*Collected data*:
┌──
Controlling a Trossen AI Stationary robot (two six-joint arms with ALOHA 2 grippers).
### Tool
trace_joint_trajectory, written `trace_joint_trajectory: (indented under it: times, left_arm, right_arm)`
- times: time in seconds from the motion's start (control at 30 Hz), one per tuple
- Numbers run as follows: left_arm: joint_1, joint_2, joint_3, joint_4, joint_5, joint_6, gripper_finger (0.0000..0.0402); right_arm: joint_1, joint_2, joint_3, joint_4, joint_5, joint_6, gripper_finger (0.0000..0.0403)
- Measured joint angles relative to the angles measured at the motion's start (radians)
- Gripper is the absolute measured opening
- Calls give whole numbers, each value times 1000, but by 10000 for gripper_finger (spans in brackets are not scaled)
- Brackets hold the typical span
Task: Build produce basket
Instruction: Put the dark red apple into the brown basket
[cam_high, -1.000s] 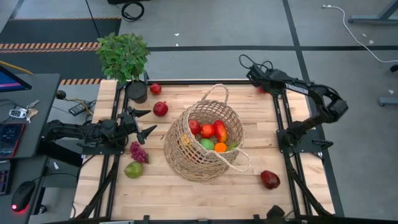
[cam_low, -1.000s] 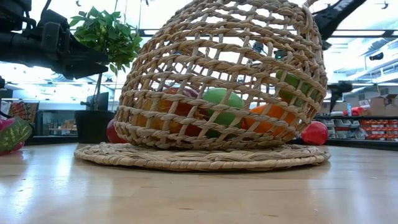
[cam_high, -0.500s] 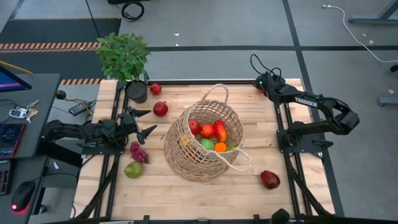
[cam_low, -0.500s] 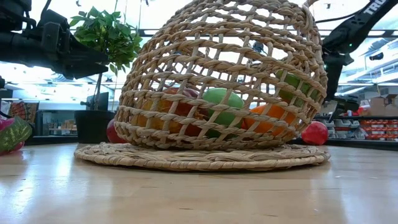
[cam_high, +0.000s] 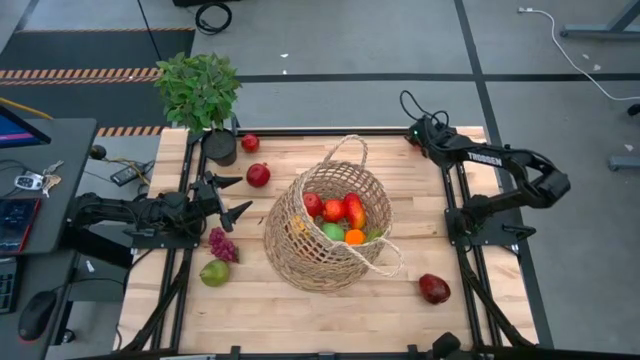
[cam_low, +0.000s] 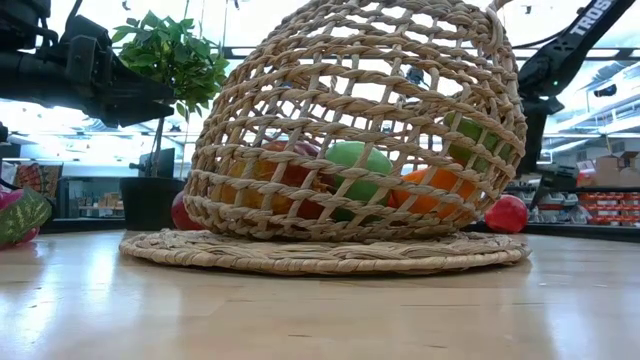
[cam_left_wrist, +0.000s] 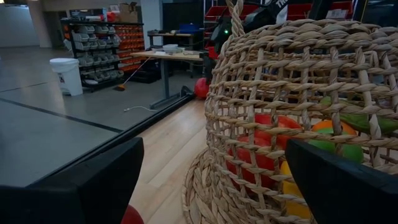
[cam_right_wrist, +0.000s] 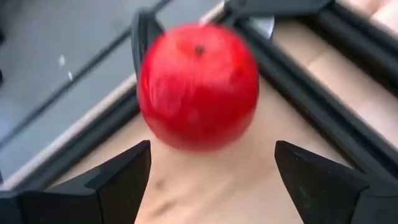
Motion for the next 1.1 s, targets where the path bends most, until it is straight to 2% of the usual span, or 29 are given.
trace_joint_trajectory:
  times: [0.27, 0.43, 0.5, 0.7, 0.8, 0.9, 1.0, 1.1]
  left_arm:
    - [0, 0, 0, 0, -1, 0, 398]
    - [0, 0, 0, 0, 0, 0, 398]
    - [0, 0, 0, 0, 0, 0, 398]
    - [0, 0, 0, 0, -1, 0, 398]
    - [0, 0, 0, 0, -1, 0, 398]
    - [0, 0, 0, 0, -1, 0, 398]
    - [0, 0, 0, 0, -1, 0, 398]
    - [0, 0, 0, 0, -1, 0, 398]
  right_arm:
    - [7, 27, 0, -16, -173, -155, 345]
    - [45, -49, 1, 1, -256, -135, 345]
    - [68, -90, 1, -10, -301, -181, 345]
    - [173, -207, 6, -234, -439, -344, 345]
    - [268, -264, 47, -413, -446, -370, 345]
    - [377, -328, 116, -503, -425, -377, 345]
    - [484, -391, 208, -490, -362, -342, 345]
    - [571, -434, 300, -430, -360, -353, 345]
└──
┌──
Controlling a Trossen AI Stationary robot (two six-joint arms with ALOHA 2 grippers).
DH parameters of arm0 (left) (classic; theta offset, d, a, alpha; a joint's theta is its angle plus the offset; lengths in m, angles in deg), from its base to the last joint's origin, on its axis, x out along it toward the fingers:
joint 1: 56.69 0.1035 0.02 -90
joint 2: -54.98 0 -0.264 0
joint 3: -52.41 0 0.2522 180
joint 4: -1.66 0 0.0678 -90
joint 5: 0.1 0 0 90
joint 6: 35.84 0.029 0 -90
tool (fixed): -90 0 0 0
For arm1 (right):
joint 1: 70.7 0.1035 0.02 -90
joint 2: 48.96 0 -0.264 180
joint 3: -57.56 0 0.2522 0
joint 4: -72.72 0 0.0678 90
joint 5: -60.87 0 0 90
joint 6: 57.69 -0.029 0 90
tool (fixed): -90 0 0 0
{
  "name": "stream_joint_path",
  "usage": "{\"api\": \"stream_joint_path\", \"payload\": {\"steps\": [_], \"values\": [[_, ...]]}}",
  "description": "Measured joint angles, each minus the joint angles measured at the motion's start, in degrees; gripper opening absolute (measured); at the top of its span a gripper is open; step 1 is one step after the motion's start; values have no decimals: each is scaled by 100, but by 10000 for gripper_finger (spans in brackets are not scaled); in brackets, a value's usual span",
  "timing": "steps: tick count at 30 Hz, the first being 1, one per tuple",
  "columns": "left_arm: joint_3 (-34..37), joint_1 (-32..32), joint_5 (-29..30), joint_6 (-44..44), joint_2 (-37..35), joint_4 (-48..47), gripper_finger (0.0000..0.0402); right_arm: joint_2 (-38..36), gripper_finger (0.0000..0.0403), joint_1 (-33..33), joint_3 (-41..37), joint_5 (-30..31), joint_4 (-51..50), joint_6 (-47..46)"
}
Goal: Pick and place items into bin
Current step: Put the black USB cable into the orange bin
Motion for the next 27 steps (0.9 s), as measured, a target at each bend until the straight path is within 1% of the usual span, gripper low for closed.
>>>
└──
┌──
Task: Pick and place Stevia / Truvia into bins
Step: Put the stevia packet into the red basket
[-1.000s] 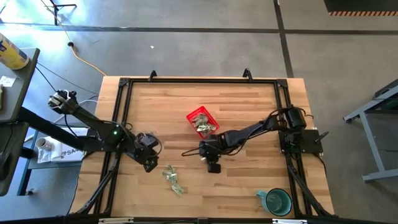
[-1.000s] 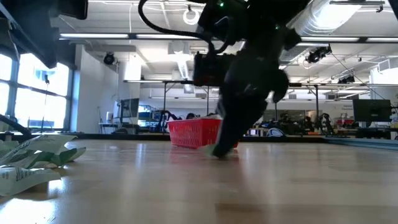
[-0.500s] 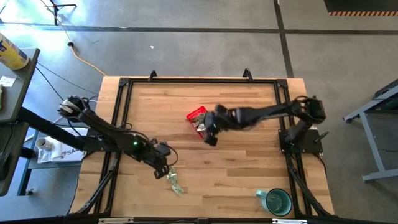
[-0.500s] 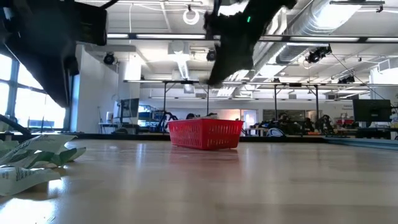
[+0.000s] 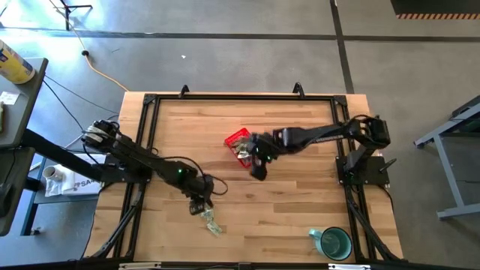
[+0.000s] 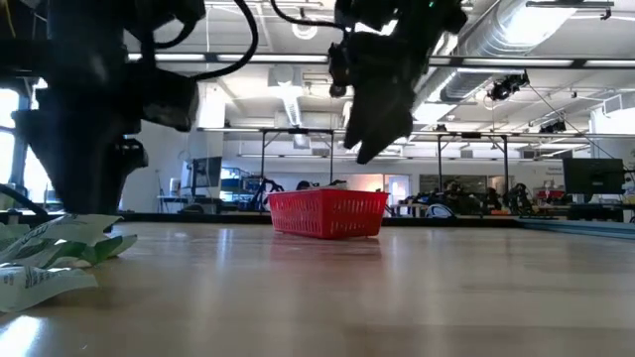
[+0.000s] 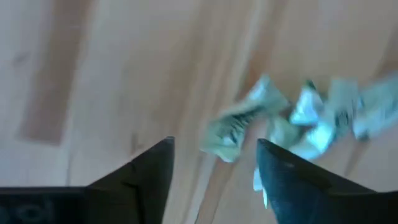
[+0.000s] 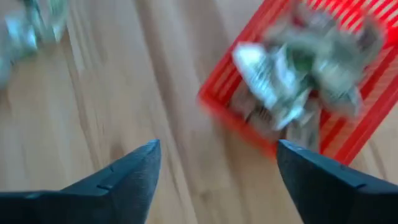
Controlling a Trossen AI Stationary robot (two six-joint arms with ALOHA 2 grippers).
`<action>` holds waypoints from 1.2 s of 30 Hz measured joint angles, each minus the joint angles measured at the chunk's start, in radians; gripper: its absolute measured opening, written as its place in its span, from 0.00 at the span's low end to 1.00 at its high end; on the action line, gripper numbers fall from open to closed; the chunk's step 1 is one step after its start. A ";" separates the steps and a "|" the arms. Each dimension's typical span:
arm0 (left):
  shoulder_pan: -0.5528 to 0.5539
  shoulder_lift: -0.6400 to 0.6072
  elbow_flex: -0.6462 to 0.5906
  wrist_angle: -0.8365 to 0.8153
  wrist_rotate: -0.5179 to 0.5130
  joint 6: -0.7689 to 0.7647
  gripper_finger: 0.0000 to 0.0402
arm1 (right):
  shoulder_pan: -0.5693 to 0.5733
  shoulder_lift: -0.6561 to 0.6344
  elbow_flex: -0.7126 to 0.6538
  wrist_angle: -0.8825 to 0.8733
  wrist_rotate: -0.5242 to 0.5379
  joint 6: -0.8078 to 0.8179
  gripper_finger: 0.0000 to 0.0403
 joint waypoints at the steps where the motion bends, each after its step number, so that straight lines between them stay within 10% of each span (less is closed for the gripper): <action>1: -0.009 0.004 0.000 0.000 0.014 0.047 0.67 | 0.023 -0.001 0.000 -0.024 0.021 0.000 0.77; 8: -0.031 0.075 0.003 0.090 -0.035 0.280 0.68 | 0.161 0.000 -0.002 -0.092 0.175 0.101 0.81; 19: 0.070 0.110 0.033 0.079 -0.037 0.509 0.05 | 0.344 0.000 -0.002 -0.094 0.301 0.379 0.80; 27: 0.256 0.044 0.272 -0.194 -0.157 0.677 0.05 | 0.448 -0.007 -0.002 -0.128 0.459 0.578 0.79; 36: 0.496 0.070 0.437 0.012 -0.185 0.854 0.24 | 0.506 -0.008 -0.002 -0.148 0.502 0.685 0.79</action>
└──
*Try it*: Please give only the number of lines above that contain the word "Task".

*Reply to the exercise*: 2